Верди осматривал утопающий в роскоши зал, и его не отпускала мысль, что краснолицые, измученные жизнью, недалекие умом посетители отцовского трактира во всей своей разнузданности и приземленности были хотя бы настоящими. Притворством были наполнены их будни, полные унизительного служения, но не их отдых. Зажиточные провинциалы филармонического общества Буссето, конечно, не обладали ни вкусом, ни манерами, ни утонченностью, но их чересчур громкие и редко когда искусно подобранные слова всегда шли от сердца. Представители же солидной, продуманной до узора на манжете публики оказались полностью лишены роскоши быть собой. Культ церемониала, доходящий порой до абсурда, и ни одной искренней улыбки.

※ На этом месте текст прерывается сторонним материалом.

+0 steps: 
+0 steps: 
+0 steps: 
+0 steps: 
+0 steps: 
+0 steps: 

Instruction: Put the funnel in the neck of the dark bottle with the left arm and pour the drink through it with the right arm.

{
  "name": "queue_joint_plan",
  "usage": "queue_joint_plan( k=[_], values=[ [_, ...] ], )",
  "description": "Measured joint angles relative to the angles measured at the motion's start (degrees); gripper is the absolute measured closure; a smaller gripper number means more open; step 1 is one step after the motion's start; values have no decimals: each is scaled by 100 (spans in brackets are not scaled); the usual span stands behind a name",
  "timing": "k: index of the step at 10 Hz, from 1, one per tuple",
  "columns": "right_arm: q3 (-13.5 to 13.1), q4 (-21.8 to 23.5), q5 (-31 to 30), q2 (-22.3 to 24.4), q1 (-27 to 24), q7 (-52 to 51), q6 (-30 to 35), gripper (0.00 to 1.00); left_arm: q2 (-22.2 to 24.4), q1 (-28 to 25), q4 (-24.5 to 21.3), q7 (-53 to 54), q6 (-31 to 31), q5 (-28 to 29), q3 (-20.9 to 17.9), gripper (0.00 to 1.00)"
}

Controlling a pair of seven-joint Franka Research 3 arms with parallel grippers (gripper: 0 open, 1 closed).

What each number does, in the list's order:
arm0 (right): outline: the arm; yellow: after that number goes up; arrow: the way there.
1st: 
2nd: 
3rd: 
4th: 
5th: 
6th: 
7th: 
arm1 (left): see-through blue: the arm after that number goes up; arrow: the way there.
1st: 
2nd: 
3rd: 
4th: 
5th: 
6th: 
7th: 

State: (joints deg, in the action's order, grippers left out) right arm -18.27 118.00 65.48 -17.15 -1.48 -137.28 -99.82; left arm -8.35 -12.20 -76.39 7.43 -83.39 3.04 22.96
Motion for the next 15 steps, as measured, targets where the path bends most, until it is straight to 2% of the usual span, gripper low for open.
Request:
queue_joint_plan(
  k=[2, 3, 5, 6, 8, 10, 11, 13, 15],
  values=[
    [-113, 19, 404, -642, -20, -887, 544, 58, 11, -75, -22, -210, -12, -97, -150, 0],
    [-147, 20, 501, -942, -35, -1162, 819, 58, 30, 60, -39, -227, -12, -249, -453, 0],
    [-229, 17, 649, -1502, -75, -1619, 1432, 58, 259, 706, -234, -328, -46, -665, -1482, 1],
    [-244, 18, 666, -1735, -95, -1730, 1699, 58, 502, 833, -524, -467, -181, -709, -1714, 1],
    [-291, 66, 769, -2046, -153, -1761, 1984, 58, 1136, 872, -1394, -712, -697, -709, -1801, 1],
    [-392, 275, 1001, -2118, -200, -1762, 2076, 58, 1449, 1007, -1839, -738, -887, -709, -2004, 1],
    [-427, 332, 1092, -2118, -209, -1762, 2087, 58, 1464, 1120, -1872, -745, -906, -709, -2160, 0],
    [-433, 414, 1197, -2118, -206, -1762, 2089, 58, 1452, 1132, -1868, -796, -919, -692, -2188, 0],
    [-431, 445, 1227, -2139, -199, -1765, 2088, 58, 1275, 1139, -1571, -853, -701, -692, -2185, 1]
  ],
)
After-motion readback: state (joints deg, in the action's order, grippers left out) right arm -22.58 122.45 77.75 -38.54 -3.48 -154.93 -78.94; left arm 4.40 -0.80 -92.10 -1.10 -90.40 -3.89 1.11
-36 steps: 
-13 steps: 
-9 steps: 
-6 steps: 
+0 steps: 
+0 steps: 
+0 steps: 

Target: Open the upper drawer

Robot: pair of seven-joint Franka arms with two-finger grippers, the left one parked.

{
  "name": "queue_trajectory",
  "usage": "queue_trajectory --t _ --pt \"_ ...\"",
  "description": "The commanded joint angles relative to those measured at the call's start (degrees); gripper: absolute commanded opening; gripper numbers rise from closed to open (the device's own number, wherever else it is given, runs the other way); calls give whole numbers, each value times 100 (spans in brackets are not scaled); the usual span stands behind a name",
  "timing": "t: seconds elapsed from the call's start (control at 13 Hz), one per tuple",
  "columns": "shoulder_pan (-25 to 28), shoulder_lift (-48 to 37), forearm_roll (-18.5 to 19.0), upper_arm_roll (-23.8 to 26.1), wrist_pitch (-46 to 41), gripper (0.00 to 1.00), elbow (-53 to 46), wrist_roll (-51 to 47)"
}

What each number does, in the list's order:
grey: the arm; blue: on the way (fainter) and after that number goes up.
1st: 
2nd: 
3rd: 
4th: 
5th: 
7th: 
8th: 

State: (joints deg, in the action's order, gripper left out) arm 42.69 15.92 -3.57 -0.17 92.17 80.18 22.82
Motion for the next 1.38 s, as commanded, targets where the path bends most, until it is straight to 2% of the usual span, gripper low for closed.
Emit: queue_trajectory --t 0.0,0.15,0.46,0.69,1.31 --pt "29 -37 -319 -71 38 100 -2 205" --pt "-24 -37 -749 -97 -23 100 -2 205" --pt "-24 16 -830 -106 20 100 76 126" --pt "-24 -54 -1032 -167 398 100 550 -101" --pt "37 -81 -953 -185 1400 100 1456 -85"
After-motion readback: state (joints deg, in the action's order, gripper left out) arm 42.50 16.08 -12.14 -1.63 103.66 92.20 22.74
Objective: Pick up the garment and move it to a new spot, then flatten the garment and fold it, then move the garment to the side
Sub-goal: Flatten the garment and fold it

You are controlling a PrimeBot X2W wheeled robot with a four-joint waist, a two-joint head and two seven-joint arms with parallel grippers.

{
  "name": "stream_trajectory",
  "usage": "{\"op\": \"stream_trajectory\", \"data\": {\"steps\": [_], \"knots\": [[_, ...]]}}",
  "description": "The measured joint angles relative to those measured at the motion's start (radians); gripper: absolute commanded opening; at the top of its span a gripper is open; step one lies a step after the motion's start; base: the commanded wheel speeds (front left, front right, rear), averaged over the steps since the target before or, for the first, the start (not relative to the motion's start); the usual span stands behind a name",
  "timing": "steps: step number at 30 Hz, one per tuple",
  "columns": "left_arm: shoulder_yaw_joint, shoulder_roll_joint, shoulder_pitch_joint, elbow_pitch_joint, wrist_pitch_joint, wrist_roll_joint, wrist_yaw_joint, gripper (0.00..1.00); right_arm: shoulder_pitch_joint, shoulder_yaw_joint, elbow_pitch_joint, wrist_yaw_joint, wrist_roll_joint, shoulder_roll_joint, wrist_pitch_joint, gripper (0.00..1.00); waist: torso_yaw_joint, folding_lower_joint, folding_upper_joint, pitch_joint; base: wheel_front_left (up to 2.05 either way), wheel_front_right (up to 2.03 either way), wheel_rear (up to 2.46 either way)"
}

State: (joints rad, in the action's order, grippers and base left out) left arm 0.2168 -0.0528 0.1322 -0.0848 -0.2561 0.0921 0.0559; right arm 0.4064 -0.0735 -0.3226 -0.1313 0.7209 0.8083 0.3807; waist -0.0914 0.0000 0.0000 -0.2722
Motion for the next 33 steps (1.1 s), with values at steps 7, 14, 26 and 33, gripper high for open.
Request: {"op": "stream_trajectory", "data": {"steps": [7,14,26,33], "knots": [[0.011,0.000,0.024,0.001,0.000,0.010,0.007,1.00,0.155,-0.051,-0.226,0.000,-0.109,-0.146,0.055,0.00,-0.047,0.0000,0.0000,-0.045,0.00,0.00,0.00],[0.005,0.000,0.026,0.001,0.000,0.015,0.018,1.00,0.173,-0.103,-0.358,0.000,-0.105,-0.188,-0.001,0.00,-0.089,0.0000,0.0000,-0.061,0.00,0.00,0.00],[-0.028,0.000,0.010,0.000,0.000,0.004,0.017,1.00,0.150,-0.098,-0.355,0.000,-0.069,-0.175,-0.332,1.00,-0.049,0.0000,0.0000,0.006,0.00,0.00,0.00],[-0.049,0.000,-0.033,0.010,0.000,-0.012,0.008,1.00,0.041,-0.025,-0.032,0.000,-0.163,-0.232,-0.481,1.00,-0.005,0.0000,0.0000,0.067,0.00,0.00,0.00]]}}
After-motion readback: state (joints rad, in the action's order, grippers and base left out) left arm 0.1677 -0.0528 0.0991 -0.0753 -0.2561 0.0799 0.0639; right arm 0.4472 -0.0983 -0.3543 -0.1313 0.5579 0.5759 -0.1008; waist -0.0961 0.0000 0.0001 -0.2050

Воплотив самые честолюбивые замыслы в жизнь, молодой композитор, как и многие, тотчас разочаровался в том, куда они привели. Однако, как это нередко бывает, растаявшая пелена иллюзий не стала поводом для переосмысления намеченного пути. Обитатели Олимпа оказались персонажами гротеска, и все же, это был Олимп. Укрепиться и пустить корни на этой вершине – единственная разумная цель, которая виделась Джузеппе после восхождения. Ему еще предстоит немало потрудиться, чтобы доказать, что он не просто яркая вспышка, а настоящая звезда музыкального небосвода.